→ **Required work**
Would you print the lines below exactly, beginning at the line that has "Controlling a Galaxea" and stopping after the line that has "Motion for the"? Only those lines, and no pictures.

──────── The data ────────

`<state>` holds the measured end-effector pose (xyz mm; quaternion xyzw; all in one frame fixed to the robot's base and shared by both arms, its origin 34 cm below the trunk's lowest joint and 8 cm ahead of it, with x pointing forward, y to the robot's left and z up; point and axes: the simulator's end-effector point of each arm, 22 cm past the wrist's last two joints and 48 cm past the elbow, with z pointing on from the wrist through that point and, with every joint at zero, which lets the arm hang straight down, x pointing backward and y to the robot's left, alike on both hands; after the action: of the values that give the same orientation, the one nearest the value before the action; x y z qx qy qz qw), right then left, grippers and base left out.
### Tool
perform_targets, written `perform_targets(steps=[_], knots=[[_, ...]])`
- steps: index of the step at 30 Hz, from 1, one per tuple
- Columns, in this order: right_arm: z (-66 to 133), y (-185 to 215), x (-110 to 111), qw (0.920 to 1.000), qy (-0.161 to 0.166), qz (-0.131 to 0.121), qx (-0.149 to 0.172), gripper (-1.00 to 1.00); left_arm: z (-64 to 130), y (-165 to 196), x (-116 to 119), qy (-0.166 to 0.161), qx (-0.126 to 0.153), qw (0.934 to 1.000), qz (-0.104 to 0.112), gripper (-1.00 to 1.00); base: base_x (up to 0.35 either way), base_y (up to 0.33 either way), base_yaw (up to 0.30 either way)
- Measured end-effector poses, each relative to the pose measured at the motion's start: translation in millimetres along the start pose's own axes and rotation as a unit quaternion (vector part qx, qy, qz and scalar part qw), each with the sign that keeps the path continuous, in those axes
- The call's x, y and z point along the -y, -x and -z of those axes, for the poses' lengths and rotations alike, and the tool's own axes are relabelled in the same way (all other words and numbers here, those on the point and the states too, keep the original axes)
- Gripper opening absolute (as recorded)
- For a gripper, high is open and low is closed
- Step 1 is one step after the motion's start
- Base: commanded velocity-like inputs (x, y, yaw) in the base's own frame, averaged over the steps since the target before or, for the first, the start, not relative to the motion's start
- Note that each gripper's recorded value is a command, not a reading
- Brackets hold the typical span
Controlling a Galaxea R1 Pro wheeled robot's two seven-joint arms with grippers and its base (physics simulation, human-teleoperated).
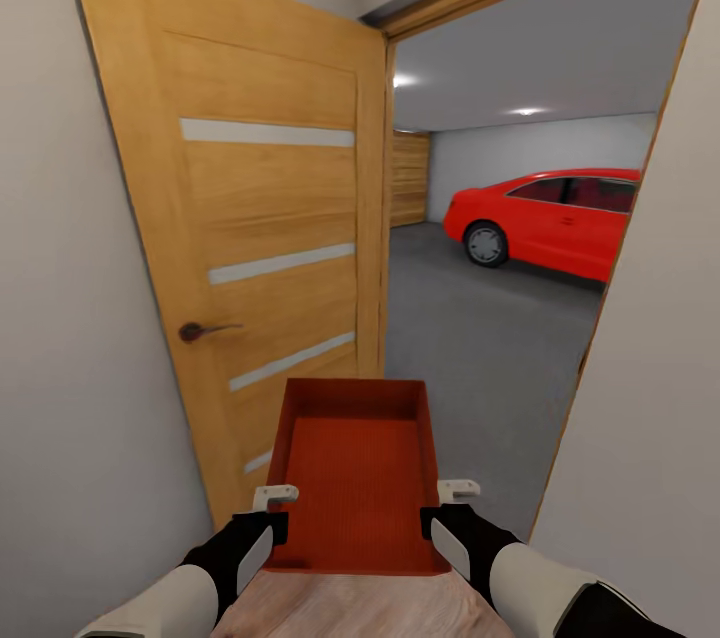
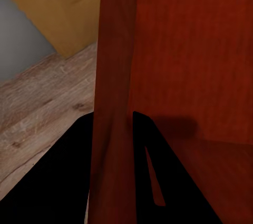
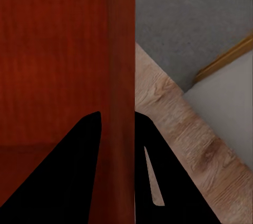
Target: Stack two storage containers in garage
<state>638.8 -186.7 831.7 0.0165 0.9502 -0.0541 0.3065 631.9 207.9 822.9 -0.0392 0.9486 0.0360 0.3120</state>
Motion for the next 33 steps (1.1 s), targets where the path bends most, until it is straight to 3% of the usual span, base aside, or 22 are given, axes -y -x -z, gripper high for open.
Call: perform_targets(steps=[8,15,22,33], knots=[[-0.3,0.5,-0.1,1.0000,0.000,-0.001,0.001,-1.00,-0.2,1.0,0.0,0.000,0.001,1.0000,0.000,-1.00,0.121,0.101,-0.225],[-0.3,0.0,-0.1,1.0000,0.000,0.000,0.000,-1.00,-0.3,0.0,0.0,0.000,0.000,1.0000,0.000,-1.00,0.024,0.018,-0.033],[0.0,0.4,-0.3,1.0000,0.000,-0.001,0.001,-1.00,0.1,1.1,-0.3,0.000,0.001,1.0000,0.000,-1.00,0.225,0.197,-0.028],[-0.1,0.9,-0.2,1.0000,0.000,-0.002,0.002,-1.00,0.2,2.2,-0.1,0.000,0.003,1.0000,-0.001,-1.00,0.225,0.192,-0.239]])
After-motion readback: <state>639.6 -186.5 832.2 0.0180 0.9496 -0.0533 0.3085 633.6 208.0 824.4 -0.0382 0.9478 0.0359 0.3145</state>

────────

→ **The completed task**
Controlling a Galaxea R1 Pro wheeled robot's two seven-joint arms with grippers and its base (physics simulation, human-teleoperated).
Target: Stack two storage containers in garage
<state>638.8 -186.7 831.7 0.0165 0.9502 -0.0541 0.3065 631.9 207.9 822.9 -0.0392 0.9486 0.0360 0.3120</state>
Motion for the next 33 steps (1.1 s), targets where the path bends most, until it is straight to 3% of the usual span, base aside, or 22 are given, axes -y -x -z, gripper high for open.

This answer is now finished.